08 listopada 2008, 14:41
Utworzyłam tego bloga w konkretnym celu.Mianowicie żeby mieć z kim podzielić sie tymi przykrymi ale też dobrymi momentami w zyciu.Jak na razie w moim wystepuja tylko te złe.Chcociaz nie zawsze.Tyle tego jest ze nie wiem od czego zacząć:( ale postaram sie o niczym nie zapomniec i opisac wszystko:(
Miałam faceta. Mial na imie Robert i był ode mnie starszy 8 lat.Bylismy ze soba przeszło rok czasu.Było bardzo fajnie i chyba byłam szczęśliwa.Chyba? Nie napewno byłam szczęśliwa.Był taki kochany i wogole interesował sie wszystkim.Byłam poprostu tą jedyna.Do czasu. Po jakims czasie poznałam kolege roberta. Własciwie najlepszego przyjaciela:(Mial na imie Kamil. Rozmawialismy ze soba jak zwykli koledzyz czasem czułam ze to już nie tylko zwykly kolega.zaprzyjaźnilismy sie i było poprostu cudownie.Ale to co piekne szybko sie konczy.Zauwazyłam że kamil zaczął mnie inaczej traktować tzn nie tak jak traktuje sie tylko przyjaciołke.Któregoś dnia pokłóciłam sie z Robertem. Kamil jak dobry przyjaciel chcial podrzymac mnie na duchu i przegadalismy poł nocy przez telefon.Nagle usłyszałam takie słowa: Perełko musze Ci coś powiedziec.Przestraszyłam sie bo nie wiedzialam o co chodzi ale ciekawość nie dawała spokoju.Teraz zaluje ze wogole chcialam wiedziec co mial na mysli.Kamil powiedział mi że Robert mnie zdradzał.Ze wydzwanial do niego i chwalił sie jaki to on nie jest wspaniały ze zadna dziewczyna nie może mu sie oprzeć.Ta wiadomośc juz totalnie mnie zalamala.Oczywiscie zerwalam z Robertem i zostałam sama. Wylewałam łzy do poduszki przez miesiąc ale później usiadłam i pomyslalam: dziewczyno co ty najlepszego wyprawiasz?szkoda zycia na zale i wylewanie łez.Wziełam sie w garść.Oczywiscie nie przyszło mi to tak odrazu ale jakoś dałam rade.wracajac do Kamila.długie rozmowy po nocach zwierzanie sie i taka wieź miedzy nami doprowadziła do tego że zostalismy razem.Balismy sie oboje bo oboje zostalismy skrzywdzenia ale zycie to ryzyko.Kto nie ryzykuje ten nie ma.Przy Robercie sie tak nie czułam.Kamil był poprostu przecudowny.Taki kochany troskliwy miły szarmancki ehh mogłabym tak wymieniac w nie skonczoność. Ale ta piekna chwila trwała tylko chwile dokładnie 4 miesiące.Co było powodem ze to sie rozpadło?
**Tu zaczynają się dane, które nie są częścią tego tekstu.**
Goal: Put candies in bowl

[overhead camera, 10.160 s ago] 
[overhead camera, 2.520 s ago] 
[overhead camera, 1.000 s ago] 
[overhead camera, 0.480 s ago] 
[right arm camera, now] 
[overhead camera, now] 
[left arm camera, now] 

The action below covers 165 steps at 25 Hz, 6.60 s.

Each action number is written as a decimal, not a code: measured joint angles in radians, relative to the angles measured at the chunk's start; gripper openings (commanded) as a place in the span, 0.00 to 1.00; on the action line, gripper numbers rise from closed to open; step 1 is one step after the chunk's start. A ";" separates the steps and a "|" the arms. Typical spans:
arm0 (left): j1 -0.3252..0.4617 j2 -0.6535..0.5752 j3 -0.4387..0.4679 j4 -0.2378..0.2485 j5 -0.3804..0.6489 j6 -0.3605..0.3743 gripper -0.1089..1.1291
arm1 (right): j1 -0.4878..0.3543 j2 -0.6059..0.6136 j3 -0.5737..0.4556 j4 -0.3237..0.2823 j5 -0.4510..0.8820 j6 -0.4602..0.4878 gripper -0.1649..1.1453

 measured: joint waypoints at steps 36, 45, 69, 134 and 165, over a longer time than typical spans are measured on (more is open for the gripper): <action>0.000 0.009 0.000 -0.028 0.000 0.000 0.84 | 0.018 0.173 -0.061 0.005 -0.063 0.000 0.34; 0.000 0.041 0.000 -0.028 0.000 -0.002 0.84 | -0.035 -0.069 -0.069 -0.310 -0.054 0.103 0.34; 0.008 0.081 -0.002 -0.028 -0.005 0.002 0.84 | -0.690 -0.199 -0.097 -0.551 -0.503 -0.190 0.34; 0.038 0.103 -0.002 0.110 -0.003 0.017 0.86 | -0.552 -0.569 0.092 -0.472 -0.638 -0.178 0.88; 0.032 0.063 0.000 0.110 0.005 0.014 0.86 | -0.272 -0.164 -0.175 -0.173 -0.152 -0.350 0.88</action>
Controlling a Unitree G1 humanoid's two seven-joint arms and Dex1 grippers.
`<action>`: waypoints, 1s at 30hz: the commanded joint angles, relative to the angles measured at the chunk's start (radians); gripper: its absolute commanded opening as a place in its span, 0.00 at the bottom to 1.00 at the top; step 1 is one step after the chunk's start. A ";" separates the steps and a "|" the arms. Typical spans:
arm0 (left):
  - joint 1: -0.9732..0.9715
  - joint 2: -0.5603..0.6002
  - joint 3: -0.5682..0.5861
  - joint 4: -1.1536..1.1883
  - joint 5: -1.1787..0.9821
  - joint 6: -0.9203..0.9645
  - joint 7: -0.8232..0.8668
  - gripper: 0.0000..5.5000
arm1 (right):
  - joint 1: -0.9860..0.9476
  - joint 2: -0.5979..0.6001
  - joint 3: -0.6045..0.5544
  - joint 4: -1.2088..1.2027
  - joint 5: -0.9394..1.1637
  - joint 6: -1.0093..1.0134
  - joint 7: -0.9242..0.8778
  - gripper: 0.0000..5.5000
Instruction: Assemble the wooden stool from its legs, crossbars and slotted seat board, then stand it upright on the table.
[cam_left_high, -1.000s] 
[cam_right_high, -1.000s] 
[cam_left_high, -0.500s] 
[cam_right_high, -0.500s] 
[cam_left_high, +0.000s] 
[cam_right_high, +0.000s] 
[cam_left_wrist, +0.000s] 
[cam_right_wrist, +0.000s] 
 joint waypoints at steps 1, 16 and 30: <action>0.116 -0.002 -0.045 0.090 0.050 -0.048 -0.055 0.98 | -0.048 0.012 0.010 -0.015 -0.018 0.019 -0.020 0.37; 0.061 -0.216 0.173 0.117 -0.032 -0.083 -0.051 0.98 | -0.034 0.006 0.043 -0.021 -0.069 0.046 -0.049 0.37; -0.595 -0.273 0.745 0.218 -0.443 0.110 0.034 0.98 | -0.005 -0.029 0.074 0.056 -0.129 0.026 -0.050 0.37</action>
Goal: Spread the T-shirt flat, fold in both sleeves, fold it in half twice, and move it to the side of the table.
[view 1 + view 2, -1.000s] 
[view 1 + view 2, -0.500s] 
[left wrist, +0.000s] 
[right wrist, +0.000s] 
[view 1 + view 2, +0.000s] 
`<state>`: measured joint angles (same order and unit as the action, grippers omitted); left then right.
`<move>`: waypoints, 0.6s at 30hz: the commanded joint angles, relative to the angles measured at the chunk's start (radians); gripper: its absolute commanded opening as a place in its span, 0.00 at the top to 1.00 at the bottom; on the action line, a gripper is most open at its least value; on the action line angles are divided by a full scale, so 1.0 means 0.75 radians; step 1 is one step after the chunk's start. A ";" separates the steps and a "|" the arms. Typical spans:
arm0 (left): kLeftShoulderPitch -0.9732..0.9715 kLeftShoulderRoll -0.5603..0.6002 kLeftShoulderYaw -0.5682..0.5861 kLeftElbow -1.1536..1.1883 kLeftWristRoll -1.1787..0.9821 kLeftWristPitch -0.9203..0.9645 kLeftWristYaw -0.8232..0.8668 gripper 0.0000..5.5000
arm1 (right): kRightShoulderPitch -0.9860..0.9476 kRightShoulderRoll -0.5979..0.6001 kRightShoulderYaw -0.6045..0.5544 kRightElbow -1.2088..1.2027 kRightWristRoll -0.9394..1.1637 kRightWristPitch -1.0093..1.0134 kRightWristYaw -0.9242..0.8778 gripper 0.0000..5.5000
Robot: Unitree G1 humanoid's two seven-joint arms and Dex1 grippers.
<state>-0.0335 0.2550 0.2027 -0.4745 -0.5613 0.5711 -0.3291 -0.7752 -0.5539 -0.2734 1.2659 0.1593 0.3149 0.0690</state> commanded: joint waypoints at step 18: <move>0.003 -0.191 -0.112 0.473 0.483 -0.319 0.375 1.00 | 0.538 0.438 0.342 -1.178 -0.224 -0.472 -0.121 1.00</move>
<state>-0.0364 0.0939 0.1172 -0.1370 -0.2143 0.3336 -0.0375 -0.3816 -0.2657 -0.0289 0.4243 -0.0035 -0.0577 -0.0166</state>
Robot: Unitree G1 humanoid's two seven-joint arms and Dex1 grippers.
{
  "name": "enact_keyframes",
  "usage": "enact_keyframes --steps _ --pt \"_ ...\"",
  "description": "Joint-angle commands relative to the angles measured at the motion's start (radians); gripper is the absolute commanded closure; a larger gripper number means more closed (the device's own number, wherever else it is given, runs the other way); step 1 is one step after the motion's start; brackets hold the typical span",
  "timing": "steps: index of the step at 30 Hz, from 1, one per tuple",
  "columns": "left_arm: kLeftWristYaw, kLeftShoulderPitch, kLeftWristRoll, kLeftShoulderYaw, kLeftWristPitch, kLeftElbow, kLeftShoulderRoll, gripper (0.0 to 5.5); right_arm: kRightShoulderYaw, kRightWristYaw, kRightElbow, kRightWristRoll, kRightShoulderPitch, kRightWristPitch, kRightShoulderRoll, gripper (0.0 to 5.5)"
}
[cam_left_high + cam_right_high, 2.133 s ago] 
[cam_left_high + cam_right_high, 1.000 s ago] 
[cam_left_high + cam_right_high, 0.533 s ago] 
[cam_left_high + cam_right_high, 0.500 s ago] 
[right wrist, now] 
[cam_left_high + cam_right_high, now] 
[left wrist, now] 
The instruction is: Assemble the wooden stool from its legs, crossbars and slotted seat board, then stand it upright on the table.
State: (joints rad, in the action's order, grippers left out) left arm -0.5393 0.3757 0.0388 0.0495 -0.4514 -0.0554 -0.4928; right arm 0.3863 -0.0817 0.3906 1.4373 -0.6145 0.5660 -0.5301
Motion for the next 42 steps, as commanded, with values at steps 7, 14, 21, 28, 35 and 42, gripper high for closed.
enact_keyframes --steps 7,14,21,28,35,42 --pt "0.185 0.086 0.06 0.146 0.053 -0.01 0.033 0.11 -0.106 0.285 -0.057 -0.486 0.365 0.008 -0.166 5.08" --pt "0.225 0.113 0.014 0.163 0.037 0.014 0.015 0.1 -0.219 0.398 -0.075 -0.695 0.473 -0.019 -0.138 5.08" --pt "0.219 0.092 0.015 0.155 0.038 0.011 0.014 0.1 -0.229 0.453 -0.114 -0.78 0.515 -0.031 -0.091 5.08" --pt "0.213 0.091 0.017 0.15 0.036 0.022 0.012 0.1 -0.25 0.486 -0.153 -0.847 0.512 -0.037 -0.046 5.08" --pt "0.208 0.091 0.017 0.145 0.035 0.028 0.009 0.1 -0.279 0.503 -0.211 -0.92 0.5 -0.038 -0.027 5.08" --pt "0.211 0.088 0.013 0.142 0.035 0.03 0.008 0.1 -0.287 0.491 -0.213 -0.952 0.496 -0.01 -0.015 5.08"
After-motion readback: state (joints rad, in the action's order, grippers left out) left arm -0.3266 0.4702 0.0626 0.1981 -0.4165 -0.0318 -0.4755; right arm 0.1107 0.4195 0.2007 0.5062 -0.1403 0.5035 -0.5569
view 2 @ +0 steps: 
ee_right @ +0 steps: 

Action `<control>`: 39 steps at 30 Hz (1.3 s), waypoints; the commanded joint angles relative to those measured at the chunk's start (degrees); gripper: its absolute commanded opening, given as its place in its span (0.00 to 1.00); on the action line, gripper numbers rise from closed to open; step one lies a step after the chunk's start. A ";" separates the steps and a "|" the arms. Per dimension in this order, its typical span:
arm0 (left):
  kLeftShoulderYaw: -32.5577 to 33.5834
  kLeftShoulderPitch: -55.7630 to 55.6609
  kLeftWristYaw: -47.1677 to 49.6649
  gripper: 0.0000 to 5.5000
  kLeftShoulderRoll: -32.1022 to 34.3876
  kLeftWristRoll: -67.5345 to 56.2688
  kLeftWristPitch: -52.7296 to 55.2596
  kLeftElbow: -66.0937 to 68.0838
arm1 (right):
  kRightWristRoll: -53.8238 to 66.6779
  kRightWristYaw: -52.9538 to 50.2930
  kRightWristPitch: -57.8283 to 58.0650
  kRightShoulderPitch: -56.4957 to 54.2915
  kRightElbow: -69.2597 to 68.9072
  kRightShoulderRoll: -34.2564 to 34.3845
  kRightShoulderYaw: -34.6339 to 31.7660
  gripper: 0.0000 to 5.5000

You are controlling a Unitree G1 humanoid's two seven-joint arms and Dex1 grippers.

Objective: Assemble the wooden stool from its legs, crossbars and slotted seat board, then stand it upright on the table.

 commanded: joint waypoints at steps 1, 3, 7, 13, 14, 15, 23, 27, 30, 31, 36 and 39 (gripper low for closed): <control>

Nie wiem :( KAmil twierdzi ze odległość.Moze i ma racje bo to prawie 500 km ale to on od samego poczatku zapewnial mnie ze damy sobie rade.Od samego poczatku snulismy plany na przyszłość.Rozmawialismy o naszym wspolnym domu, o naszych dzieciach.O wszystkim o czym rozmawiaja ludzie którzy planuja zakladac dom, rodzinę.A teraz tak nagle to wszystko zgasło.Nie łatwo mi o tym pisac i nie potrafie zrozumiec tego co sie stało i chyba jeszcze długo nie bede mogła tego zrozumiec:( Wytłumaczy mi ktos co zrobiłam nie tak?